Tyne Tunnel respond to public complaints by making major change
Tyne Tunnel operators have listened to the public and made the much wanted change
Tyne Tunnel operators TT2 have welcomed the long-awaited arrival of fixed road signage signalling to the busy river crossing.
The Tunnel's move to a cashless open-road-tolling system is now complete after the final works were finished.
The permanent blue signs inform drivers that the Tyne Tunnel is a toll road and the crossing fee, normally £1.90, must be paid by midnight the next day.
Signs have been designed with the help of the public after complaints regarding a lack of clarity in temporary signage.
The Tunnel saw greater initial compliance than other similar models in Dartford and Merseyside, but confusion and erroneous fines were still common.
Some users online blasted the temporary signs as 'not adequate' and 'rubbish' at the time. An independent watchdog was then appointed to look into the Tyne Tunnel's running, a full report from which is due next month.
In March, Chief Executive at TT2, Philip Smith, told NewcastleWorld: “Currently we have temporary yellow signs as mandated by law in roadworks and we have ensured that every customer on every route sees at least two ‘pay by midnight’ signs and two ‘payment option details’ signs as a minimum - on some routes, for example A19 northbound, there are actually eight signs.
“Our team carry out daily checks on the signs and we also record videos as a record of signage that is in place.
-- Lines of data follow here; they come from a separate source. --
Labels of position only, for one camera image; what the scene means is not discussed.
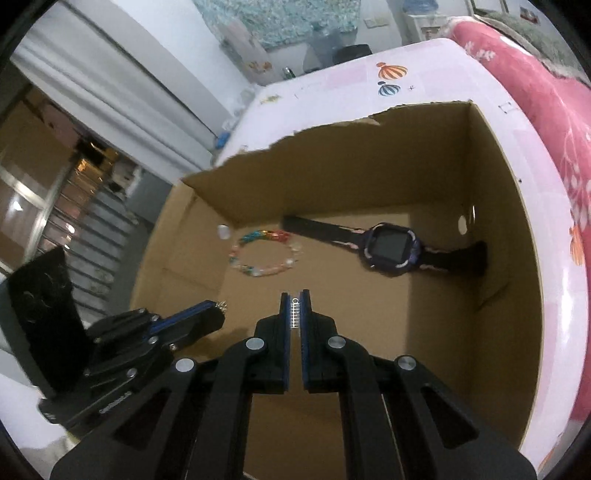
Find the silver rhinestone hair clip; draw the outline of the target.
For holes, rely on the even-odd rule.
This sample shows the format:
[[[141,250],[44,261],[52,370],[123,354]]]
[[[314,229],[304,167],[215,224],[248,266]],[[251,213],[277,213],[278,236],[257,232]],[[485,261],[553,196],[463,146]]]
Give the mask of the silver rhinestone hair clip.
[[[290,300],[290,328],[297,330],[301,323],[300,299],[294,297]]]

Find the dark blue smart watch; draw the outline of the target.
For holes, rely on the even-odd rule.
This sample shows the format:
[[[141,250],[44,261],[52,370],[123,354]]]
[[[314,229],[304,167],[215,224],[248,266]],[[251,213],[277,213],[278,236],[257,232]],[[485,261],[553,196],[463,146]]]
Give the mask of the dark blue smart watch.
[[[481,278],[489,265],[488,245],[484,241],[456,250],[437,250],[422,242],[414,230],[387,222],[363,230],[286,216],[281,226],[288,233],[352,251],[366,267],[394,277],[416,270],[434,270]]]

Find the brown cardboard box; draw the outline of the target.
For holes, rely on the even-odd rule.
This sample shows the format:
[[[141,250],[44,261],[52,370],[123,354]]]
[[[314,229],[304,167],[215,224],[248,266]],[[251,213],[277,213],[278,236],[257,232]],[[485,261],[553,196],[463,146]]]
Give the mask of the brown cardboard box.
[[[219,225],[240,235],[286,214],[351,227],[397,223],[438,249],[483,240],[489,267],[479,280],[434,271],[394,278],[307,238],[287,272],[250,279],[229,266]],[[538,379],[540,280],[516,180],[479,107],[399,106],[301,131],[185,178],[156,221],[131,303],[168,315],[203,299],[228,302],[222,330],[195,346],[209,357],[252,332],[280,294],[302,289],[339,333],[384,359],[415,356],[520,445]]]

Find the black waste bin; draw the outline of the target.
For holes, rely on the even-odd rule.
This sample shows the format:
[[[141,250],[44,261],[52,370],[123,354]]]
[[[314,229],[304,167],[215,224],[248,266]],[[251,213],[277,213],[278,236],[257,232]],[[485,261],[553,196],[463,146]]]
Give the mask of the black waste bin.
[[[373,54],[368,44],[353,44],[344,46],[332,54],[332,63],[335,65],[344,64],[359,58],[367,57]]]

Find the white curtain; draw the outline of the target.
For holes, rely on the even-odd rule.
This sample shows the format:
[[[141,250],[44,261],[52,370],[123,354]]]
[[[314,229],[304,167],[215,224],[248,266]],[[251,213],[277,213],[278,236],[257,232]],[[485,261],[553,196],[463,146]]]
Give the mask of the white curtain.
[[[249,81],[191,1],[57,1],[12,63],[69,115],[174,184],[211,166]]]

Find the white water dispenser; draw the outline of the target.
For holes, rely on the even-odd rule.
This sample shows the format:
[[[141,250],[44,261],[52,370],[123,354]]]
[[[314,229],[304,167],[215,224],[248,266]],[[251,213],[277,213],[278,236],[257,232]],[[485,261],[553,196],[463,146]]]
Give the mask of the white water dispenser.
[[[448,17],[437,12],[428,14],[404,13],[405,23],[409,31],[411,43],[428,41],[439,35],[441,28],[447,23]]]

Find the pink floral blanket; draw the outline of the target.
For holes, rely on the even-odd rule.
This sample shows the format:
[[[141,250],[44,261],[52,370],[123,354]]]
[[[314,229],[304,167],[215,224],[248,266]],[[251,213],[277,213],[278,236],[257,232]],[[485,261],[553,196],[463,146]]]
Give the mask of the pink floral blanket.
[[[461,16],[443,35],[480,62],[507,90],[544,143],[570,202],[570,257],[590,269],[590,87],[550,70],[507,27]]]

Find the grey patterned blanket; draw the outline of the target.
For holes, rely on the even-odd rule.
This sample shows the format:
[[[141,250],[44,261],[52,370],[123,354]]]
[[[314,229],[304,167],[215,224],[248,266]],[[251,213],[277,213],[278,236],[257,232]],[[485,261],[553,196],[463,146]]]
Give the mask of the grey patterned blanket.
[[[561,78],[575,78],[590,86],[590,78],[565,41],[543,33],[530,22],[506,13],[488,11],[477,18],[503,33]]]

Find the teal floral wall cloth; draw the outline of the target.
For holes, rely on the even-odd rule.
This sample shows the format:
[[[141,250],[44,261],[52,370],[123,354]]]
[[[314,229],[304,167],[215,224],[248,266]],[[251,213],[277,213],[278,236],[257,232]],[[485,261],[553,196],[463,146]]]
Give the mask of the teal floral wall cloth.
[[[193,4],[217,38],[222,37],[222,25],[239,21],[266,49],[301,43],[315,27],[356,31],[361,12],[361,2],[353,0],[202,0]]]

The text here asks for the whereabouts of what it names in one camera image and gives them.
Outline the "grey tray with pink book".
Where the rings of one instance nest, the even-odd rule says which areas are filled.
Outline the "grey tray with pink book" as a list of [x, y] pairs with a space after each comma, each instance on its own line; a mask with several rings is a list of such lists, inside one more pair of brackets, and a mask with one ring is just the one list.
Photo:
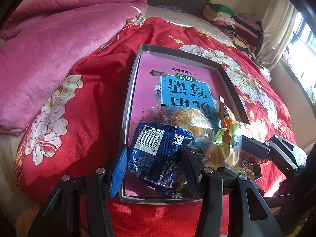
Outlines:
[[191, 146], [204, 153], [221, 128], [226, 105], [248, 124], [241, 100], [224, 67], [228, 57], [196, 45], [171, 49], [142, 44], [133, 63], [124, 107], [121, 140], [130, 144], [140, 121], [182, 127]]

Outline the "pile of folded clothes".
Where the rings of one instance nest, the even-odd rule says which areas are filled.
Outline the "pile of folded clothes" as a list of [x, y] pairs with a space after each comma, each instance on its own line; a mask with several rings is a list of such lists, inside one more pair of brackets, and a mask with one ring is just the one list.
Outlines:
[[222, 4], [209, 2], [203, 10], [204, 18], [217, 27], [233, 44], [244, 52], [257, 55], [263, 42], [261, 22], [238, 14]]

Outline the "green pea snack packet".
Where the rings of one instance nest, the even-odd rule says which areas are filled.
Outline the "green pea snack packet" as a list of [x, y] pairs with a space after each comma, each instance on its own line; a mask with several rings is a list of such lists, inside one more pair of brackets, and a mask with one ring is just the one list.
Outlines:
[[201, 147], [197, 147], [197, 146], [188, 146], [189, 151], [191, 152], [192, 155], [194, 155], [195, 157], [199, 157], [200, 159], [202, 159], [203, 156], [203, 150]]

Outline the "cream curtain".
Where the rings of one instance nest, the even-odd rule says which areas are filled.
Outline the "cream curtain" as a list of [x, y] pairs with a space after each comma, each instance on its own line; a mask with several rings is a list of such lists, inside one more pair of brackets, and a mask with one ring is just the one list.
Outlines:
[[262, 20], [263, 41], [257, 59], [272, 70], [290, 42], [298, 10], [289, 0], [271, 0]]

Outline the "yellow rice cracker packet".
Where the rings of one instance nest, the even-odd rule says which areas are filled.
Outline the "yellow rice cracker packet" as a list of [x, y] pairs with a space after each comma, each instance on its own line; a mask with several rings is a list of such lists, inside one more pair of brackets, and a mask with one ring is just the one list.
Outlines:
[[233, 112], [226, 106], [223, 97], [219, 97], [219, 110], [222, 128], [230, 128], [234, 123], [237, 123]]

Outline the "red floral bedspread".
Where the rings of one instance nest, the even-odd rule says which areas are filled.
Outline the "red floral bedspread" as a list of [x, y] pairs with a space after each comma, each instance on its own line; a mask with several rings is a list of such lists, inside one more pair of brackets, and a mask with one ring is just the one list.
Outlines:
[[[127, 84], [141, 44], [191, 53], [222, 65], [239, 95], [250, 125], [245, 135], [261, 142], [274, 134], [296, 144], [290, 113], [268, 81], [240, 50], [210, 34], [154, 17], [142, 26], [129, 21], [101, 51], [94, 51], [71, 70], [46, 101], [17, 152], [16, 185], [42, 204], [63, 173], [87, 175], [116, 154]], [[146, 206], [109, 202], [116, 236], [193, 236], [201, 204]], [[171, 216], [184, 220], [170, 229]]]

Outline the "red candy packet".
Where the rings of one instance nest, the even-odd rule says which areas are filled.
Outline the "red candy packet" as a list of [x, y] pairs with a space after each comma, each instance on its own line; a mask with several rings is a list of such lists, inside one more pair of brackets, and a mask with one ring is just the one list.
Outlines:
[[250, 168], [251, 166], [256, 166], [256, 165], [260, 165], [262, 163], [267, 163], [267, 162], [269, 162], [269, 159], [261, 159], [255, 155], [251, 155], [250, 153], [242, 150], [241, 156], [240, 156], [240, 161], [246, 168]]

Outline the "clear bag nut cookie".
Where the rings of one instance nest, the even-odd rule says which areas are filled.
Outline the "clear bag nut cookie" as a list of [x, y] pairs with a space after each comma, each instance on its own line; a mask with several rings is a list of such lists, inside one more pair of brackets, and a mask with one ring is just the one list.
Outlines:
[[214, 137], [213, 125], [200, 108], [157, 105], [155, 112], [162, 123], [183, 128], [195, 138], [213, 139]]

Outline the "green label pastry packet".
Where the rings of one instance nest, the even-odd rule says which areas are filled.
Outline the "green label pastry packet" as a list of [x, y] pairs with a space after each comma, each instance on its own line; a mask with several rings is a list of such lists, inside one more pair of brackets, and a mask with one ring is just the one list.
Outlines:
[[239, 124], [218, 130], [202, 159], [204, 166], [212, 169], [233, 168], [237, 165], [242, 149], [242, 133]]

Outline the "window with bars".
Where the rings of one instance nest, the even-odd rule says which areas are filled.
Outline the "window with bars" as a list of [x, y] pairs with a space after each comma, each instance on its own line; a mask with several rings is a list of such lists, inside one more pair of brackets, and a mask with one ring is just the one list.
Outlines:
[[283, 59], [315, 102], [315, 36], [301, 13], [297, 13]]

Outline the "pink quilt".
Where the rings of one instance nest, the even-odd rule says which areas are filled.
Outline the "pink quilt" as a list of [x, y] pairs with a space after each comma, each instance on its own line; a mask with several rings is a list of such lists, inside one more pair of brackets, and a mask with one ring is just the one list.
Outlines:
[[20, 135], [78, 60], [146, 11], [147, 0], [24, 0], [1, 29], [1, 132]]

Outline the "blue snack packet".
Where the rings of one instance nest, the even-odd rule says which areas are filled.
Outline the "blue snack packet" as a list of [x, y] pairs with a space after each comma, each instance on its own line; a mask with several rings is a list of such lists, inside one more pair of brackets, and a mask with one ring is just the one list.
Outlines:
[[127, 169], [165, 196], [174, 194], [180, 148], [194, 140], [189, 131], [171, 125], [140, 122], [127, 153]]

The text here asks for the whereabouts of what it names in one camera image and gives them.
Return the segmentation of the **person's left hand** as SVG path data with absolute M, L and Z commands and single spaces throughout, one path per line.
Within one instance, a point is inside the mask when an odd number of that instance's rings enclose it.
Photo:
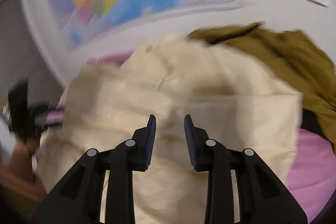
M 27 141 L 15 138 L 11 159 L 1 164 L 1 185 L 33 201 L 42 201 L 46 190 L 33 171 L 33 156 L 40 147 L 40 137 Z

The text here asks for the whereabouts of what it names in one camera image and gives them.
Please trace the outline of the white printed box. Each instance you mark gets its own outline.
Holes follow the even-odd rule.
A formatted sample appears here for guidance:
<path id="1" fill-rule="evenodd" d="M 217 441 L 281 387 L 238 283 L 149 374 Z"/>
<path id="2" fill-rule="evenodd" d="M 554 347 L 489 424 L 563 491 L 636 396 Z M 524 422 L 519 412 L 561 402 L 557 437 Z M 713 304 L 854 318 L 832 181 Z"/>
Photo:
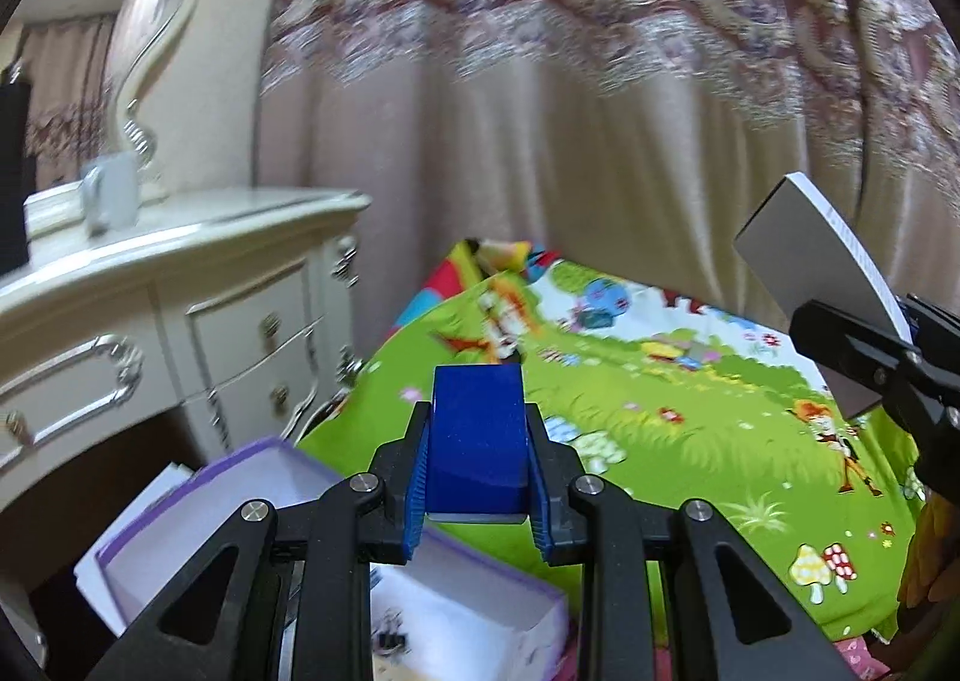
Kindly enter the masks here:
<path id="1" fill-rule="evenodd" d="M 823 302 L 911 340 L 907 317 L 866 247 L 802 172 L 782 177 L 734 247 L 785 316 Z"/>

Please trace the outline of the white box with purple rim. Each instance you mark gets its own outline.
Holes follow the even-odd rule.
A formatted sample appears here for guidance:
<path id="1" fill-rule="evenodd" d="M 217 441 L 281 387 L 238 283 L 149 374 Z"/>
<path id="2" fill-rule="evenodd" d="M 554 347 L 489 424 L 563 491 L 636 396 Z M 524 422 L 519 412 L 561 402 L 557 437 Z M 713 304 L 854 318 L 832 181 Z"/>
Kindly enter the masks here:
<path id="1" fill-rule="evenodd" d="M 337 473 L 267 437 L 191 472 L 171 463 L 125 507 L 73 573 L 114 634 L 139 616 L 231 512 L 316 499 Z M 565 595 L 428 530 L 409 564 L 371 569 L 379 679 L 548 679 L 568 633 Z"/>

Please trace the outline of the dark blue small box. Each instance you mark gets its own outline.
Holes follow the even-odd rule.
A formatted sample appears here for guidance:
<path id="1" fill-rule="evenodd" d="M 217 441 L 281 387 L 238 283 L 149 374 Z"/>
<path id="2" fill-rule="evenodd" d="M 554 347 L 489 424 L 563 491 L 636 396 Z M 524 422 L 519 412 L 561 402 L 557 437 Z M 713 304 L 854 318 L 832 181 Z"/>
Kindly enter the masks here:
<path id="1" fill-rule="evenodd" d="M 521 366 L 439 366 L 428 439 L 427 516 L 451 523 L 523 522 L 528 469 Z"/>

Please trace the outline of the colourful cartoon green bedsheet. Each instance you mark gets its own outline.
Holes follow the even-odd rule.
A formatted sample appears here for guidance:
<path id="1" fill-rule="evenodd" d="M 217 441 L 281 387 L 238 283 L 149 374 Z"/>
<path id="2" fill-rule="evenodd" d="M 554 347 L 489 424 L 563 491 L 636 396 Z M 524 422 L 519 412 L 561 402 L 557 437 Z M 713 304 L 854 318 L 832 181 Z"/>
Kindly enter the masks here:
<path id="1" fill-rule="evenodd" d="M 895 631 L 923 486 L 882 411 L 844 419 L 788 335 L 527 242 L 462 241 L 302 448 L 370 463 L 441 364 L 519 359 L 589 473 L 644 502 L 717 505 L 835 640 Z"/>

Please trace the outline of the cream ornate dressing table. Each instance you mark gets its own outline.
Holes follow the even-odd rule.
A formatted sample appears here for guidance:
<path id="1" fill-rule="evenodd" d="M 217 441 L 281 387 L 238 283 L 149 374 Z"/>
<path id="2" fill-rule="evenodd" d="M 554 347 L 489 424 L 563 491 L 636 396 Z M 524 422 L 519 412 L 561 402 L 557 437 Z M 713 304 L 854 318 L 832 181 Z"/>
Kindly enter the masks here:
<path id="1" fill-rule="evenodd" d="M 182 411 L 202 457 L 301 439 L 347 395 L 364 193 L 178 195 L 102 238 L 32 241 L 2 280 L 2 496 Z"/>

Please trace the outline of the beige floral curtain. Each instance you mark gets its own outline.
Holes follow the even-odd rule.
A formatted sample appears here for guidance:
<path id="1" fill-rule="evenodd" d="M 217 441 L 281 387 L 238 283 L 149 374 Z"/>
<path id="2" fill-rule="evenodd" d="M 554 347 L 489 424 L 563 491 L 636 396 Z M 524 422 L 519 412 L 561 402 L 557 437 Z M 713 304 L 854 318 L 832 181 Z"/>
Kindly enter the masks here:
<path id="1" fill-rule="evenodd" d="M 464 238 L 765 323 L 734 249 L 788 172 L 958 302 L 958 47 L 931 0 L 274 0 L 254 177 L 356 188 L 373 346 Z"/>

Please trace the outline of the white ceramic mug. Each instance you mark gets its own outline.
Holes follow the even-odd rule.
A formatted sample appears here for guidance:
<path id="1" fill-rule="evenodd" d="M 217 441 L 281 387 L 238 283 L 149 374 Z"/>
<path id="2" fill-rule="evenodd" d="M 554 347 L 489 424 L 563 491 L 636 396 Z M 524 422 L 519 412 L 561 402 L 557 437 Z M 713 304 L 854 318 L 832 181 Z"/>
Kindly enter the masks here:
<path id="1" fill-rule="evenodd" d="M 135 226 L 139 219 L 139 156 L 133 151 L 101 154 L 82 167 L 83 224 L 92 238 Z"/>

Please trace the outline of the ornate framed mirror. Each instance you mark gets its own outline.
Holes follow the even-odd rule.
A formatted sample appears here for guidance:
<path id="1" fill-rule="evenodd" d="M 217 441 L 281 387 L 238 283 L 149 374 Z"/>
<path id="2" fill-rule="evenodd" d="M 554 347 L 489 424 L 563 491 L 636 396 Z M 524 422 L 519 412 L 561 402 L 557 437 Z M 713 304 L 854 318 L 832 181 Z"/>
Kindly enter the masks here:
<path id="1" fill-rule="evenodd" d="M 158 137 L 143 99 L 199 0 L 2 0 L 2 64 L 31 83 L 26 229 L 82 219 L 83 167 L 130 151 L 140 195 L 163 196 Z"/>

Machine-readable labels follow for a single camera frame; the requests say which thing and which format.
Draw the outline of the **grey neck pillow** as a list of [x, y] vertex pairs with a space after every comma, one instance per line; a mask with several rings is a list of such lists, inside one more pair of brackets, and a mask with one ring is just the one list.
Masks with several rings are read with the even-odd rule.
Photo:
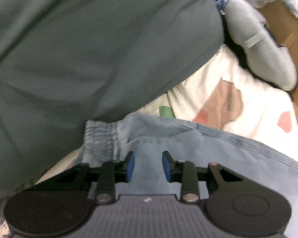
[[296, 66], [288, 49], [269, 34], [264, 16], [245, 0], [227, 0], [224, 16], [229, 34], [243, 48], [250, 70], [282, 90], [293, 90]]

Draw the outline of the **brown cardboard barrier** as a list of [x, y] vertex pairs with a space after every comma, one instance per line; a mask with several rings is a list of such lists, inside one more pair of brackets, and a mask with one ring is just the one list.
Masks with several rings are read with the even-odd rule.
[[275, 36], [277, 43], [285, 46], [297, 70], [297, 85], [291, 96], [298, 121], [298, 18], [280, 0], [266, 4], [259, 9], [269, 24], [269, 29]]

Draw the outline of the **light blue denim pants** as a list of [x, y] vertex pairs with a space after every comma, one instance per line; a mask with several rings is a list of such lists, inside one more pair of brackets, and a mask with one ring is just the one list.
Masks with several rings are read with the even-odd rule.
[[298, 132], [272, 136], [273, 145], [190, 121], [132, 113], [114, 123], [90, 120], [77, 159], [91, 167], [122, 160], [135, 153], [132, 180], [117, 187], [119, 194], [179, 194], [166, 181], [162, 153], [199, 167], [221, 165], [284, 195], [292, 206], [286, 236], [298, 237]]

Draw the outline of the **dark grey duvet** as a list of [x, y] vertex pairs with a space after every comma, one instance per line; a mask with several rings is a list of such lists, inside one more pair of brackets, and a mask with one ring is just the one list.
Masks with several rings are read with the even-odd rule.
[[0, 199], [181, 83], [223, 44], [214, 0], [0, 0]]

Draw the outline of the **cream bear print bedsheet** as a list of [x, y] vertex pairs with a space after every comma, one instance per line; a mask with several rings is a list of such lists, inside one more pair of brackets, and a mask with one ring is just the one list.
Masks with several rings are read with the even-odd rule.
[[[290, 96], [242, 69], [226, 45], [192, 76], [137, 112], [190, 121], [267, 146], [273, 145], [272, 136], [278, 132], [298, 132]], [[81, 150], [71, 152], [43, 179], [78, 164]]]
“We have worked with local authority highways officers and the DfT to design the best signage scheme we can – and have enhanced it further by using the large advertising screens at the entrances to each of the tunnels.”
Those signs have now been replaced by the permanent blue panels which drivers will see when using the Tyne Tunnel.
Despite problems, TT2 report that the number of vehicles using the road is now at a record level.
July 2022 was the busiest month in the toll road's 55-year history, with just under 1.6 million vehicles passing through - a record 62,500 used the Tunnel on Friday, July 15.
Operators also report that journey times and CO2 emissions have also been slashed.
Mr Smith said: “By removing the toll booths, we have been able to shave valuable time off journeys which is all the more important now that we are experiencing record levels of vehicles passing through. Open-road-tolling is helping us keep queues as short as possible during peak times.
“The fact that traffic levels have remained broadly the same on other regional road hotspots, yet the Tyne Tunnels traffic is rising, is testament to the success of the switch to open-road-tolling. The tunnels have become more popular because journeys are quicker, smoother and the expanded range of payment options has increased convenience for many drivers.
“There is now also less congestion, reduced emissions and better local air quality which are some of the other key reasons behind the decision to ditch the toll-booths.”